He glances from the road to look at me for a moment. “What I said about
apologising applies to thanking people, too. Don’t thank me. I am fixing a
problem that I caused. Your thanks only makes me want to ask for something in
return.”

I shiver at how his voice dips low on that last sentence. “Something in
return?”

His eyes darken as he breathes out a long, leisurely breath. “Use your
imagination.”

I do and the things that spring into my head make me clench my thighs
together tight.

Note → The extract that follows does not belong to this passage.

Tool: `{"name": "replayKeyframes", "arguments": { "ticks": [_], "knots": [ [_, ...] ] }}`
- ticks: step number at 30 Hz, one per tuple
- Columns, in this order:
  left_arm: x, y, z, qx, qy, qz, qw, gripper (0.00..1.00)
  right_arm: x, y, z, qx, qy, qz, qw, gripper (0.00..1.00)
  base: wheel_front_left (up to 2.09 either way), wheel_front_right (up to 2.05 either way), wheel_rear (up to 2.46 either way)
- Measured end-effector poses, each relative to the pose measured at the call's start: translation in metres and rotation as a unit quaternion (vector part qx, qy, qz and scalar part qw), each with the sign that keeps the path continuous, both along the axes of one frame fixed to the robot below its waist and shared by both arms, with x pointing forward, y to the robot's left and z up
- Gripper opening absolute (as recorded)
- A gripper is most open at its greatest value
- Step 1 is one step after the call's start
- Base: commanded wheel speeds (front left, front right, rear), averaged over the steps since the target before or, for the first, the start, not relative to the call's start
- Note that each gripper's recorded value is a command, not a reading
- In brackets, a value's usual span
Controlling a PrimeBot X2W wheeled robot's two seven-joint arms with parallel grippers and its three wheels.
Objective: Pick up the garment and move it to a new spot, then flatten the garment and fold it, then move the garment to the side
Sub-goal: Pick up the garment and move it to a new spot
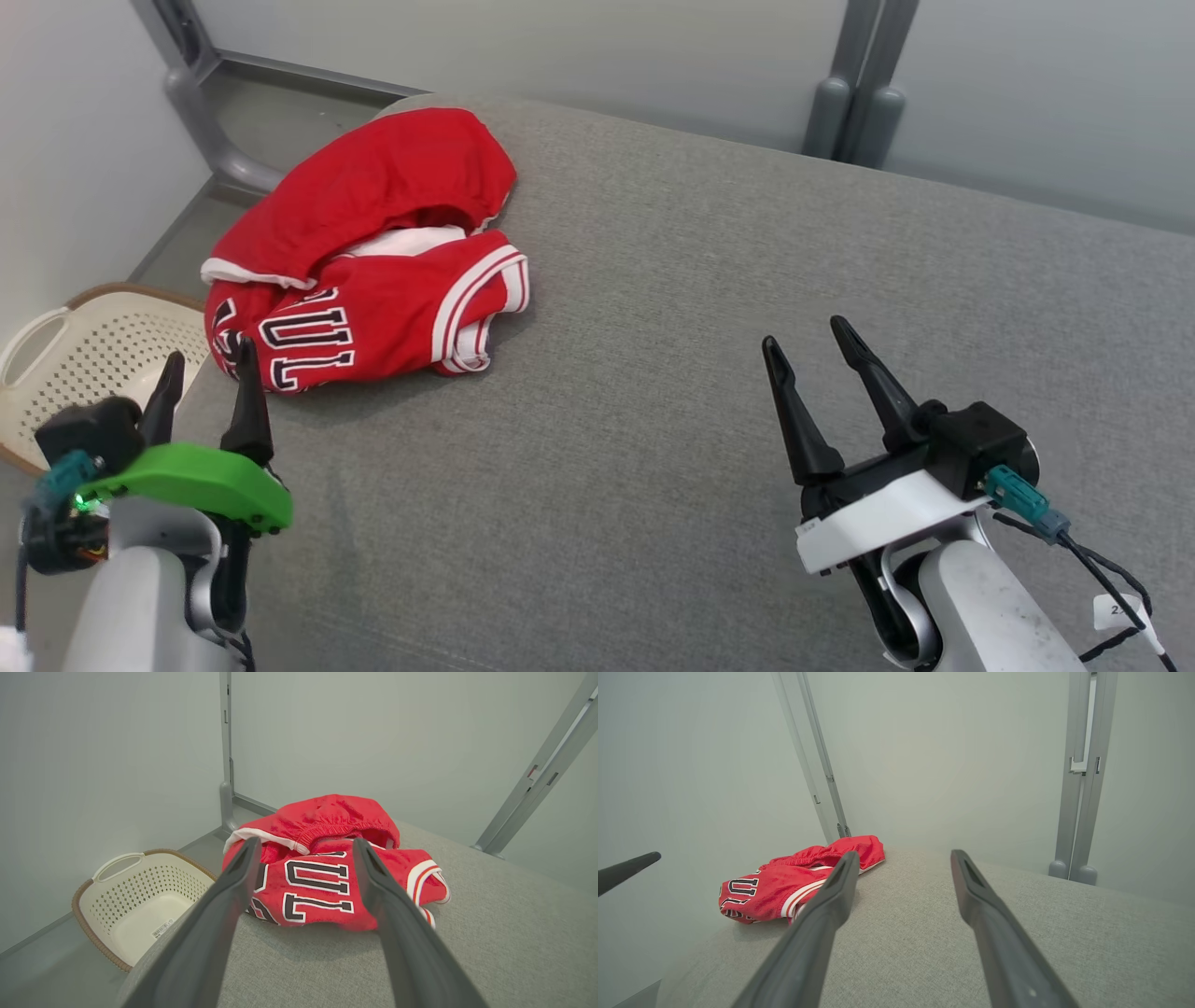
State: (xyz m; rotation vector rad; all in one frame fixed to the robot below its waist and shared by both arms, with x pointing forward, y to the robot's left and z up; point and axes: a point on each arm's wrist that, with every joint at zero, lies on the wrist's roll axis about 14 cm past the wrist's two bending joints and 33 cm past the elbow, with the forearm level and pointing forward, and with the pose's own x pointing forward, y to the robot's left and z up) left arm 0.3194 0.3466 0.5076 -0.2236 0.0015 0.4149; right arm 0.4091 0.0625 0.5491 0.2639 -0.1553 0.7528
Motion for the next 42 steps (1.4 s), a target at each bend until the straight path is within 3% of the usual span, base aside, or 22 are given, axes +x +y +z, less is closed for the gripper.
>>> {"name": "replayKeyframes", "arguments": {
  "ticks": [7,12,23,26,30,33,34,36,42],
  "knots": [
    [0.043,0.008,-0.010,-0.053,0.087,-0.052,0.993,1.00,0.010,-0.023,0.003,-0.001,-0.009,-0.029,1.000,1.00,0.00,0.00,0.00],
    [0.067,0.014,-0.029,-0.090,0.159,-0.075,0.980,1.00,0.019,-0.039,0.003,-0.001,-0.012,-0.051,0.999,1.00,0.00,0.00,0.00],
    [0.105,-0.014,-0.090,-0.138,0.303,-0.131,0.934,1.00,0.035,-0.080,-0.011,-0.010,0.000,-0.105,0.994,1.00,0.00,0.00,0.00],
    [0.108,-0.022,-0.110,-0.149,0.337,-0.138,0.919,1.00,0.038,-0.091,-0.017,-0.015,0.007,-0.117,0.993,1.00,0.00,0.00,0.00],
    [0.101,-0.035,-0.141,-0.172,0.398,-0.145,0.889,1.00,0.043,-0.101,-0.025,-0.020,0.014,-0.131,0.991,1.00,0.00,0.00,0.00],
    [0.099,-0.034,-0.152,-0.176,0.421,-0.143,0.878,1.00,0.044,-0.108,-0.030,-0.024,0.020,-0.139,0.990,1.00,0.00,0.00,0.00],
    [0.100,-0.034,-0.154,-0.177,0.424,-0.142,0.877,0.62,0.045,-0.110,-0.032,-0.025,0.022,-0.141,0.989,1.00,0.00,0.00,0.00],
    [0.103,-0.034,-0.157,-0.176,0.425,-0.140,0.877,0.00,0.045,-0.113,-0.035,-0.027,0.026,-0.146,0.989,1.00,0.00,0.00,0.00],
    [0.110,-0.036,-0.150,-0.170,0.403,-0.146,0.887,0.00,0.045,-0.114,-0.034,-0.027,0.026,-0.148,0.988,1.00,0.00,0.00,0.00]
  ]
}}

Those images of him practising his martial art the first time I’d
seen him are there again, this time causing my face to grow even hotter.

Four

 

When we get back,
Phoenix drops me at my door and then goes over to his house to retrieve the
trolley. I go inside and leave a message to cancel the movers I booked for tomorrow.
I change my stained top and make some tea. Then I hear Phoenix knock on the
door. He has brought the trolley; it looks like kind you might see in a
factory. Perhaps he uses it at the carpentry shop that Margaret mentioned he
owns.

“Do you have a door stop?” he asks. I nod. “Good, use it to hold the door
open for me.”

I do as he asks and he goes to fetch the piano.

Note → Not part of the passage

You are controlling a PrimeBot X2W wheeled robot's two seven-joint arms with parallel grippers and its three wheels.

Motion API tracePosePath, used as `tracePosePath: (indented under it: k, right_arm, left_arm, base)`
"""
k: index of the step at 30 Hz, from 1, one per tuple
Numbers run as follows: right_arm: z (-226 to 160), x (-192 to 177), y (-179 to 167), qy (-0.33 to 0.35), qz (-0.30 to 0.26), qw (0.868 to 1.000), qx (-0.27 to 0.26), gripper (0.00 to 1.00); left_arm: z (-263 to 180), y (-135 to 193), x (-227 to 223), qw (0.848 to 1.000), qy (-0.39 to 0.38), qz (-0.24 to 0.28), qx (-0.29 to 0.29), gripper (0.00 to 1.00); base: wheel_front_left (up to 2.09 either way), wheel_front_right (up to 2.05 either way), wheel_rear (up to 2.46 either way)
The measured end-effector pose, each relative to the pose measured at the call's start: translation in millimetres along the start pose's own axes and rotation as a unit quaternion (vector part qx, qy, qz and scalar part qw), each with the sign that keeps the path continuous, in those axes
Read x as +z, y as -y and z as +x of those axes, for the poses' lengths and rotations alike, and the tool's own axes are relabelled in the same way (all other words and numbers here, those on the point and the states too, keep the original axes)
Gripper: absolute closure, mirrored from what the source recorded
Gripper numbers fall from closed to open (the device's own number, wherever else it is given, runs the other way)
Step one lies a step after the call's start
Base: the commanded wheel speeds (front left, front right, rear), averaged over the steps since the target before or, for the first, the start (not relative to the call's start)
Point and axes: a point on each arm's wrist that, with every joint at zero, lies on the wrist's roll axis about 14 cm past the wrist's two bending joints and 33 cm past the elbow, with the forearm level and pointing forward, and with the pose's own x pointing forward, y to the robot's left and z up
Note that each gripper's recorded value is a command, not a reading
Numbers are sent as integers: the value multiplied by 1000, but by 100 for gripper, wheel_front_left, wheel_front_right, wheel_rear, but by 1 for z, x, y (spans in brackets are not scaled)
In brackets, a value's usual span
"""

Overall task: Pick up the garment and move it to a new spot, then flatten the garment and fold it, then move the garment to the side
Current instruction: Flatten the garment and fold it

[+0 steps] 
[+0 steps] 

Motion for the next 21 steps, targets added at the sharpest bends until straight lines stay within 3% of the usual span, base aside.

I decide to stay inside to drink my tea and not watch, afraid he’s going
to end up doing his back in or something. The poem incident lingers in my
thoughts. It’s the elephant in the room that he has not yet mentioned, and that
I want to forget about more than anything.

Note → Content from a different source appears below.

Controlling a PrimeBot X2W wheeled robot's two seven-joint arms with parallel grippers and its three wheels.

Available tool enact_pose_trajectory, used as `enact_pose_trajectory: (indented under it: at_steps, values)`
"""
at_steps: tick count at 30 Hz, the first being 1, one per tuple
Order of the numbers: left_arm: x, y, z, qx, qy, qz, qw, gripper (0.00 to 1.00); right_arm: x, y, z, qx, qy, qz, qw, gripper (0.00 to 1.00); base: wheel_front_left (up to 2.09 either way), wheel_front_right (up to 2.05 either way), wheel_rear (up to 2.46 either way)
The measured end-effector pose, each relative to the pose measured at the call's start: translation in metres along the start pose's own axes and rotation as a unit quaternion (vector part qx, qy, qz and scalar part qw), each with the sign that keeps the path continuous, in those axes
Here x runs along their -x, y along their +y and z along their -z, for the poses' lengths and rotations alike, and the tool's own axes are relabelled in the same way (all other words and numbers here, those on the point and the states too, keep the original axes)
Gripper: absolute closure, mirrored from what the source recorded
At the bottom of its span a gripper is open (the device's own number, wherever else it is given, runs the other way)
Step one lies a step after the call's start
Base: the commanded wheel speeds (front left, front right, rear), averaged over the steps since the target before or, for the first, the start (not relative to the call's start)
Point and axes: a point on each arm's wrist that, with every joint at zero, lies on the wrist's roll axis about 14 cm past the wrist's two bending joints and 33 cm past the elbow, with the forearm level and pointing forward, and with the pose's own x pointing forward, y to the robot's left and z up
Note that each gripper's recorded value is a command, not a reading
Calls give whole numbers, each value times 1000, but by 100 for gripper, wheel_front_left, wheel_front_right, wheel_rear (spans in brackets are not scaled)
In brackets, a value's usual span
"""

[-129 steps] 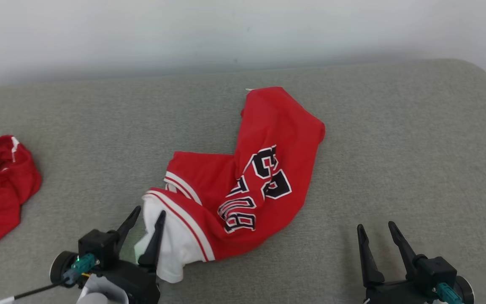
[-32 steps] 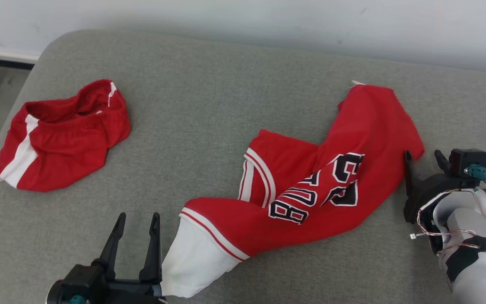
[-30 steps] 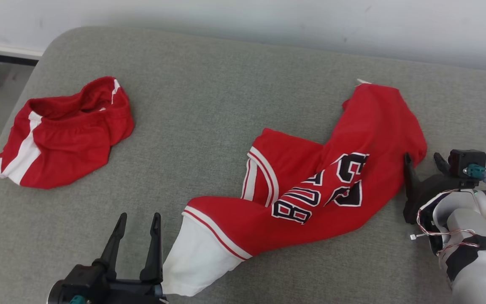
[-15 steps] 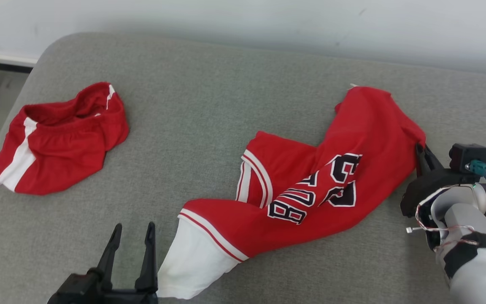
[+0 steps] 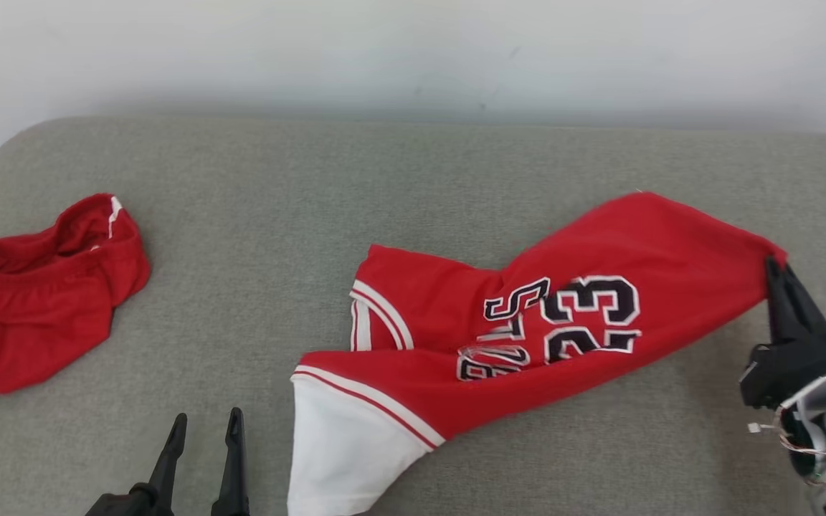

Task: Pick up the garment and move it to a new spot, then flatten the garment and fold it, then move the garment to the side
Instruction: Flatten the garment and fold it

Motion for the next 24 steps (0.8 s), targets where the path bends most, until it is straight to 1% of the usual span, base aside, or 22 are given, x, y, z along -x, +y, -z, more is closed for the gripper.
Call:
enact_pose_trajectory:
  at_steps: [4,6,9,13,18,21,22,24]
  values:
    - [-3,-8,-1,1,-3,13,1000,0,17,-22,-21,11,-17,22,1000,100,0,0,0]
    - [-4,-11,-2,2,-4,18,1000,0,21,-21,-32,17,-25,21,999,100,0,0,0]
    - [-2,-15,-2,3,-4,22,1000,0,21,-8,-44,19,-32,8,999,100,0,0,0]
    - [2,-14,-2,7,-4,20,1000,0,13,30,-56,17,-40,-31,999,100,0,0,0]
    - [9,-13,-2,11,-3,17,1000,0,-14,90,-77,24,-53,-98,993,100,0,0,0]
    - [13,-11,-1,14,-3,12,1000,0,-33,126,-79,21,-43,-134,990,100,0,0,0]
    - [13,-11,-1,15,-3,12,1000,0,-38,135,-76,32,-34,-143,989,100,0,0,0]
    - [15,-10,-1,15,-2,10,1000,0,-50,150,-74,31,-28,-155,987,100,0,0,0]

I hear him shuffling about in the doorway and it sounds like he’s making
progress. I begin to remember the time when Harriet and I decided to rearrange
the furniture in her living room.

“I want it to be the opposite of
feng shui
,” she declared.

I put the sofa facing the wall, about two feet from the door. Then I went
and put the television set facing out the window. I was still only a child at
the time and I thought it was the most fun ever. All of my worthy memories are
of times I spent with Harriet. I was lonely before she came. And I’m lonely now
that she’s gone.

A few minutes later Phoenix has successfully gotten the piano into the
living room and I ask him if he would like some tea. At first he looks like he
is going to decline, but then his face softens fractionally and he says yes.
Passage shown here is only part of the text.